ComfyUI Extension: ComfyUI-GPT4V-Image-Captioner

Authored by 438443467

Created

Updated

27 stars

Nodes:GPT4V-Image-Captioner

README

ComfyUI-GPT4V-Image-Captioner

你可以通过填写KEY和URL快捷地调用GPT视觉模型进行识别和打标。

该项目是我个人对 GPT4V-Image-Captioner repository(https://github.com/jiayev/GPT4V-Image-Captioner) 项目的移植。

感谢GPT4V-Image-Captioner的原作者们。

Input Image Processing:

The project automatically handles image processing, eliminating the need for manual scaling.

GPT4V Integration:

To utilize GPT4V for image annotation, you need to provide the API key and API URL.

Seed and OpenAI Labeling:

The seed value determines the consistency of the labeling process.

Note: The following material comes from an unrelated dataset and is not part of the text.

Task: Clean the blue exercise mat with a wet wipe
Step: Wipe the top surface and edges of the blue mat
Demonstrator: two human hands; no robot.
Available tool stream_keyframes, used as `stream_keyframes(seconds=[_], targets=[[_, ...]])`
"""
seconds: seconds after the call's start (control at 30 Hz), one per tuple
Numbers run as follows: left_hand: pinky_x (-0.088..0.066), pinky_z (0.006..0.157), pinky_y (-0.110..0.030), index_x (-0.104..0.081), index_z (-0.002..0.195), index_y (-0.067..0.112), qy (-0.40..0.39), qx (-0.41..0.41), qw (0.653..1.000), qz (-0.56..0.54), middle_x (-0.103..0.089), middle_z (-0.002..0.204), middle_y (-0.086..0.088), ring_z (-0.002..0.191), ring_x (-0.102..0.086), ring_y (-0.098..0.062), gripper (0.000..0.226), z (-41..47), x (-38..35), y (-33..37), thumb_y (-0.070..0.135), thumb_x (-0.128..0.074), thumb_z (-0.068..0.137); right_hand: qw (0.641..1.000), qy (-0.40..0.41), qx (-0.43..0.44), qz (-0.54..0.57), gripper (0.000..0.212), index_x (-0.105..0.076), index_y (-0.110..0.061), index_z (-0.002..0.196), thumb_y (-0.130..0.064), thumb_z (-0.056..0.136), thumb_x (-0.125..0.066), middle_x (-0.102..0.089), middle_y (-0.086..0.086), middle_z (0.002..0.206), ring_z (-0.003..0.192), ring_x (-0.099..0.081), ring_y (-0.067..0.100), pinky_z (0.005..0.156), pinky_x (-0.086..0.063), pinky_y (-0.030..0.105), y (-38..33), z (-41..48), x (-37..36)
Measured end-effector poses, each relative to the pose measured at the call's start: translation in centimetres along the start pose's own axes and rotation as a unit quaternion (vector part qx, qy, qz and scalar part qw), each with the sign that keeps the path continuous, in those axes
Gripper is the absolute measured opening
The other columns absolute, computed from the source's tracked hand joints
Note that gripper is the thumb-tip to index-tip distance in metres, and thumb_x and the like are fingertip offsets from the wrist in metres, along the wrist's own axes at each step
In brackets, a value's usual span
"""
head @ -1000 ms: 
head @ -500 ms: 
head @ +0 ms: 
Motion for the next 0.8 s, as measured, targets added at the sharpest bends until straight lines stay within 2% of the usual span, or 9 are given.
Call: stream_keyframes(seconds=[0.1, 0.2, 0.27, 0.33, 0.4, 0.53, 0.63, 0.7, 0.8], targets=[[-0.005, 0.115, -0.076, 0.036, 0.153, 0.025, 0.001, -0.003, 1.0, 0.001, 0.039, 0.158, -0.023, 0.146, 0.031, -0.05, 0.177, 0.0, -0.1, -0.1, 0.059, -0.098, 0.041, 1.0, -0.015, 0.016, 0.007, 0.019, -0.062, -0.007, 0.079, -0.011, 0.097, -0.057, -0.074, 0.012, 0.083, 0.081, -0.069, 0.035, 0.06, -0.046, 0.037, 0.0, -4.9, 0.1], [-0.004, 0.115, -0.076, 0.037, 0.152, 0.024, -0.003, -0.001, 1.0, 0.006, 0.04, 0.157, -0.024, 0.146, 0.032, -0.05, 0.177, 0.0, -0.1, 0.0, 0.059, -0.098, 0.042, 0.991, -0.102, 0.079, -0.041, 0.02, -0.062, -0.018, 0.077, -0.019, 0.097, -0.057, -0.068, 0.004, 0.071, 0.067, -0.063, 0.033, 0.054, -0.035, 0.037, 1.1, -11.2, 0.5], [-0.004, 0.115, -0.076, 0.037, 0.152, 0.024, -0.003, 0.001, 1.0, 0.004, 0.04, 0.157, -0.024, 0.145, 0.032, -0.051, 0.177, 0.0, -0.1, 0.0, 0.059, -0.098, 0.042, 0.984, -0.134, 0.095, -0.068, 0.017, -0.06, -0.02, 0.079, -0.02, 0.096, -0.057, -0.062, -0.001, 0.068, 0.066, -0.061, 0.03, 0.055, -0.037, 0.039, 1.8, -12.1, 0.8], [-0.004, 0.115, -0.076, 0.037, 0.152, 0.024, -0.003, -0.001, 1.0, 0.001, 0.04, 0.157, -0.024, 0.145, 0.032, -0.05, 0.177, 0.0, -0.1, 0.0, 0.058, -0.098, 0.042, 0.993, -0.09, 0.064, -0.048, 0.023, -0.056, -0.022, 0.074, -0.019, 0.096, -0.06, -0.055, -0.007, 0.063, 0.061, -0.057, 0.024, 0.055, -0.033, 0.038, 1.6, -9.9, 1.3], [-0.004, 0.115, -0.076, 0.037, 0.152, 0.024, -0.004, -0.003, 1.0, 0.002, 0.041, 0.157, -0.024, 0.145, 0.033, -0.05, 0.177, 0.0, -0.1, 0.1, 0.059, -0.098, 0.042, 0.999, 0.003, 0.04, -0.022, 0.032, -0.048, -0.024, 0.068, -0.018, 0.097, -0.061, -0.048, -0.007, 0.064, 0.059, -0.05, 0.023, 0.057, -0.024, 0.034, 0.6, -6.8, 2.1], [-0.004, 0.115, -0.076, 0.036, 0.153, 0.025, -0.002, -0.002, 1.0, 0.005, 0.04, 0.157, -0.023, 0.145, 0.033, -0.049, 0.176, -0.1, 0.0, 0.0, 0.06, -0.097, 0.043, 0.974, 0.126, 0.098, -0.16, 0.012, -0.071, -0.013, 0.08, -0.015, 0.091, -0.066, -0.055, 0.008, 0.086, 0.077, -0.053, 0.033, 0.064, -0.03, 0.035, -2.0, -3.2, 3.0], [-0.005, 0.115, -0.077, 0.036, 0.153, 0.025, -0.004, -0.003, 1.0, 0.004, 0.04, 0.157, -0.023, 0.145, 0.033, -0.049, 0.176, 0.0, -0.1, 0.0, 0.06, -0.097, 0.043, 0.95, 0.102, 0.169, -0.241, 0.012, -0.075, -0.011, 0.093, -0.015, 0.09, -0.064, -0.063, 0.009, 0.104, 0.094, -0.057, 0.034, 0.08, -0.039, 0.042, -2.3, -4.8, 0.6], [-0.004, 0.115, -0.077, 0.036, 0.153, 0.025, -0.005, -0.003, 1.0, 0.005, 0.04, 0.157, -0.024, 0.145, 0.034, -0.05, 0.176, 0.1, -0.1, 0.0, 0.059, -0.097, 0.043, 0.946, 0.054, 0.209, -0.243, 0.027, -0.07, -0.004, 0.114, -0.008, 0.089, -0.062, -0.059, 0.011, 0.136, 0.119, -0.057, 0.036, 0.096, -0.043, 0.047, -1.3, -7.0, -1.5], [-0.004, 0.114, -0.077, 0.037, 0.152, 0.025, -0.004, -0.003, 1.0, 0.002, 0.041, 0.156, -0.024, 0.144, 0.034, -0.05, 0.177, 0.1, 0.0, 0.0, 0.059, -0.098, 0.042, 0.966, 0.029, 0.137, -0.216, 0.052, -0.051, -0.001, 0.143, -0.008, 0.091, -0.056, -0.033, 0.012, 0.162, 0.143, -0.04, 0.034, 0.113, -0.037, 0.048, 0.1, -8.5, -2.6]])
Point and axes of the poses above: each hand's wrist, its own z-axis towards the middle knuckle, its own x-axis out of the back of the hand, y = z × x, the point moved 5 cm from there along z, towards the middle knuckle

If the seed and image remain unchanged, there will be no additional calls to OpenAI for labeling. If you are not satisfied with the labeling results, you can modify the seed value to get different outputs.

Prompt Types:

There are two prompt types available: "generic" and "figure". Under the "figure" type, labels will exclude color terms, backgrounds, watermarks, signatures, etc., focusing only on the overall characteristics of the characters.

Weighted Labels:

The option to enable weights for labels is available. When weights are enabled, corresponding weight values will be assigned to the labels.

Excluding Unwanted Words:

If there are specific words in the labels that you want to exclude, you can enter them in the "exclude_words" field. The system will automatically exclude the specified words from the generated labels.